Introduction to Feature Engineering

      Goal data distribution: left side is with raw value, right side is after log transformation
      Goal data distribution: left side is with raw value, right side is after log transformation

As can be seen from plotting the raw value of goal money, the scale of value is large while data is heavily focusing on a range. Log transformation is useful for better visualization. Binning is also an option for visualization.

Goal data distribution in bins
Goal data distribution in bins

 

Raw value for goal has to be scaled to be able to use for SVM and Logit model. For started, any scaling method will work so Min-max scaling will be chosen for try out. For the first attempt, binning will not be applied for the moment.

2/Time data

Time data is data related to time. Apart from just having a time value, it also provides the meaning that the data will have a time effect and may follow periodic characteristics. If there are multiple records of one entity in the dataset, then the data include sequential format or for the time it is called time series.

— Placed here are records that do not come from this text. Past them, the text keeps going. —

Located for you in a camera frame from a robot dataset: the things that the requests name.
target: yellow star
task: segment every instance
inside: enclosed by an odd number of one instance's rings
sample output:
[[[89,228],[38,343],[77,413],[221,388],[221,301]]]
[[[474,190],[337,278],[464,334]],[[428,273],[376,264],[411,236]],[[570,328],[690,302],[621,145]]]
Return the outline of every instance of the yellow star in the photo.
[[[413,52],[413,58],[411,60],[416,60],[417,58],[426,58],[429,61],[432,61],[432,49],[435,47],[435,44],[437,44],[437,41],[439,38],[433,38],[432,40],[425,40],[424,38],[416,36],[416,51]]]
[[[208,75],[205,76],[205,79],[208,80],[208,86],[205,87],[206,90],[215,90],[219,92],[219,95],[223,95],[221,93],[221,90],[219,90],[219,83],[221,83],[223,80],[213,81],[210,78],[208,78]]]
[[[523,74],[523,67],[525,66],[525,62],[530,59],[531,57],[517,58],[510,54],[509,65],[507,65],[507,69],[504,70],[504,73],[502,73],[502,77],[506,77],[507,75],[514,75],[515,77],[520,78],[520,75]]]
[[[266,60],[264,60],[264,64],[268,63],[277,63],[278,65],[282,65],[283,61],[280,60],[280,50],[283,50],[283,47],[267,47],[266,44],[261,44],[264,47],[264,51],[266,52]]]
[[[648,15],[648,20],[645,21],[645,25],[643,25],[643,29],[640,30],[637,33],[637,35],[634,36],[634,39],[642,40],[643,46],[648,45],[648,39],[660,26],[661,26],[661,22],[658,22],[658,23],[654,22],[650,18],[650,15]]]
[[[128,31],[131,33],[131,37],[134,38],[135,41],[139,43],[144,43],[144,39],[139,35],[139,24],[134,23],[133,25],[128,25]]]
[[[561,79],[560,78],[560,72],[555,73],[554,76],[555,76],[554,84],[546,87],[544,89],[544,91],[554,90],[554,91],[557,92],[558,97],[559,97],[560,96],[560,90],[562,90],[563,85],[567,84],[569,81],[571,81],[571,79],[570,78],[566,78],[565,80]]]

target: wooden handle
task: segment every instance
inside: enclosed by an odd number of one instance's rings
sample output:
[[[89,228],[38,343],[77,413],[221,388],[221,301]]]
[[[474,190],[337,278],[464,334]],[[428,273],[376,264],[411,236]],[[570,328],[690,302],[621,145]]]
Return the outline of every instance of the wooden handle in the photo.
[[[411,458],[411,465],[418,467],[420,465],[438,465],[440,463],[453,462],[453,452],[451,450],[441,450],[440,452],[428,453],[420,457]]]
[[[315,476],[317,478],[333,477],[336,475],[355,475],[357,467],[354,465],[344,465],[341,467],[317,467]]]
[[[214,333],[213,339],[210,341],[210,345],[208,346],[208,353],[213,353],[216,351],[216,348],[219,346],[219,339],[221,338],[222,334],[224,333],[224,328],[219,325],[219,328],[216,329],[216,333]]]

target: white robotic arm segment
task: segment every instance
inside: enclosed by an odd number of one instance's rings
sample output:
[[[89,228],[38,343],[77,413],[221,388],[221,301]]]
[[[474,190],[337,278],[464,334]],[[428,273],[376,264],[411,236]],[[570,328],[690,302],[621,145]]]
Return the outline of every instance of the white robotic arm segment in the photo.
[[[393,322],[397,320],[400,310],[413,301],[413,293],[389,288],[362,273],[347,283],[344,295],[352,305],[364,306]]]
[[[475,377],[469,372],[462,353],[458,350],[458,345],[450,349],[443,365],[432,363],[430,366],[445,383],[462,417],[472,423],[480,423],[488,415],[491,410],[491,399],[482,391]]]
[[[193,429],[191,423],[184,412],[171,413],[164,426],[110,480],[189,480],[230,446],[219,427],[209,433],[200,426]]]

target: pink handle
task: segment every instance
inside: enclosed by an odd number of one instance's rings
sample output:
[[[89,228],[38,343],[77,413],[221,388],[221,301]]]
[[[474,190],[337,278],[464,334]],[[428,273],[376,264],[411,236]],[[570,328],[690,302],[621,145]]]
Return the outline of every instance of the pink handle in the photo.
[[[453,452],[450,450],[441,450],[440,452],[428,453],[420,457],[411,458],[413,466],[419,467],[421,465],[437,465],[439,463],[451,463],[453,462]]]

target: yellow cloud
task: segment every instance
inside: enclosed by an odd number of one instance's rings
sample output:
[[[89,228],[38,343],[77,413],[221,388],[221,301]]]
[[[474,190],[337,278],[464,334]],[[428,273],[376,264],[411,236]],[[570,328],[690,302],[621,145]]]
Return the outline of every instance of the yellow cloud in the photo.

  • If a data value is time points, separate features from extracting value in time units (seconds, minutes, hours, date, month, year…) can be made.
  • For data to follow periodic aspects, an aggregated feature can be computed.
  • In case there is the need to find the expected time points for a phenomenon (example, the expected time or period certain type of event occur), the usual average calculation that would be done for other data cannot represent the expectation well and could cause misleading inference because time in a day is circular data. It is more accurate to take the mean from a Fitted von Mises distribution. Another type of data that has value in a circular range (degree in direction) can also apply this method.

For our data, “launched” and “deadline” is the time aspect of the project. Time information like day, month, year can be extracted for both launch and deadline variables.

Time features extracted from "Launched" and "Deadline" features: Year, Month, Date
Time features extracted from “Launched” and “Deadline” features: Year, Month, Date

On the other hand, from launch and deadline information, the project duration can be calculated. ‘Duration_Days’ distribution:

Duration of project distribution
Duration of project distribution

It can be seen that most of the projects will set the funding period to be 1 month (approximately 30 days) or 2 months to a lesser extent. The range for value is not much compared to the goal. Binning the data may clearer the period incentive and follow what seems to be the usual situation for the variable, but this can be left out for the moment also. After finishing the first attempt, testing the binning in the second attempt and comparing the result can be informative.

Since the new feature ‘Duration_Days’ is numerical data, scaling is also needed for the chosen models.

3/ Categorical data

Categorical data is simply data that has categories as value. For this kind of data:

  • Encoding or compressing features is the way to handle it. The prior included 3 techniques: one-hot encoding, dummy encoding, and effect coding.
  • For large categorical variables, to maintaining both memory efficiency and accuracy with fast training speed, compressing the features by either feature hashing or bin counting are possible approaches.

For this type of data, one of the straightforward ways to compute feature vectors that the model can process is to transform the variable into dummy variables.